> [What you are asked to do]: Starting with the first line of the material, reproduce exactly each line up to and including the one that contains "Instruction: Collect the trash", leaving out every picture.

> [Data segment]:
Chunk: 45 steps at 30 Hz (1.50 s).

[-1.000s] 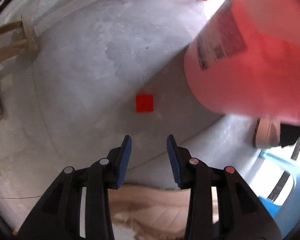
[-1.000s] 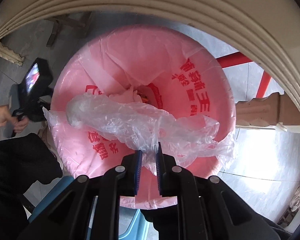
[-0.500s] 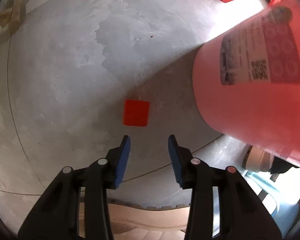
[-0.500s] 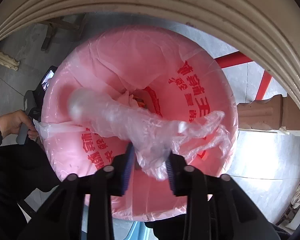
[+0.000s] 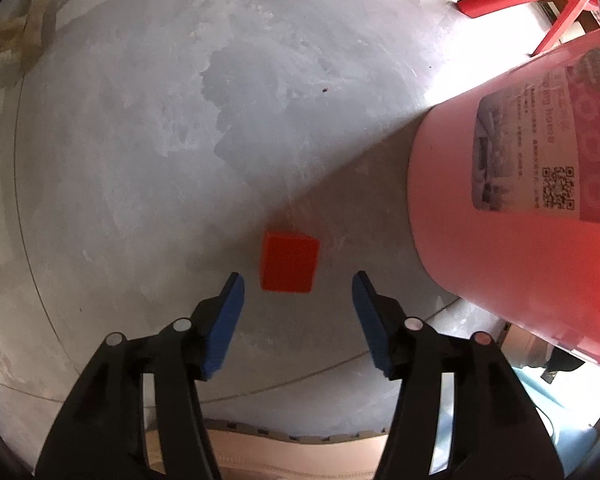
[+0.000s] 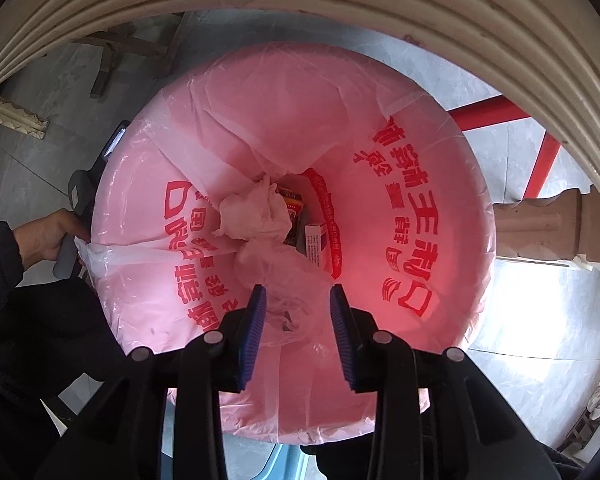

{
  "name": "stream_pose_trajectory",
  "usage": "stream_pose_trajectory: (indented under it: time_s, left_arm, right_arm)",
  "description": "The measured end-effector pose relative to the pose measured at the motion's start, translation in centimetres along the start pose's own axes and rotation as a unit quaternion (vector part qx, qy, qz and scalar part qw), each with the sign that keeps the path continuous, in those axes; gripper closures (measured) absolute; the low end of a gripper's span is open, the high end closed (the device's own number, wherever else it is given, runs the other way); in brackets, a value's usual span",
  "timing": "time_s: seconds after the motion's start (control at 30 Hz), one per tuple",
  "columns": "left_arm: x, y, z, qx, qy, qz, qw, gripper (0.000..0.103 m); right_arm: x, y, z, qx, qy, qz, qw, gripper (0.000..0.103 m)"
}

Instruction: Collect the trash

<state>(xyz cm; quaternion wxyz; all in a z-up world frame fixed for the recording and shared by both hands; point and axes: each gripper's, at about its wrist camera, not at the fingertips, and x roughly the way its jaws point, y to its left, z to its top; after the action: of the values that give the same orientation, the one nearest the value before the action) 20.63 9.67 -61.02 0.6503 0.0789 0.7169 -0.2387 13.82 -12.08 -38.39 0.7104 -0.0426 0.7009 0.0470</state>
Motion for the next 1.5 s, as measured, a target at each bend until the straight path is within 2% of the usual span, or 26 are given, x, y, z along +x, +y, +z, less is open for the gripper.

> [Written response]:
Chunk: 45 steps at 30 Hz (1.50 s).

[-1.000s] 
[-1.000s] 
[-0.500s] 
[-0.500s] 
[+0.000s] 
[+0.000s] 

{
  "name": "stream_pose_trajectory",
  "usage": "stream_pose_trajectory: (indented under it: time_s, left_arm, right_arm)",
  "description": "The measured end-effector pose relative to the pose measured at the motion's start, translation in centimetres along the start pose's own axes and rotation as a unit quaternion (vector part qx, qy, qz and scalar part qw), each with the sign that keeps the path continuous, in those axes; gripper closures (measured) absolute; the low end of a gripper's span is open, the high end closed (the device's own number, wherever else it is given, runs the other way); in brackets, a value's usual span",
  "timing": "time_s: seconds after the motion's start (control at 30 Hz), one per tuple",
  "columns": "left_arm: x, y, z, qx, qy, qz, qw, gripper (0.000..0.103 m); right_arm: x, y, z, qx, qy, qz, qw, gripper (0.000..0.103 m)"
}

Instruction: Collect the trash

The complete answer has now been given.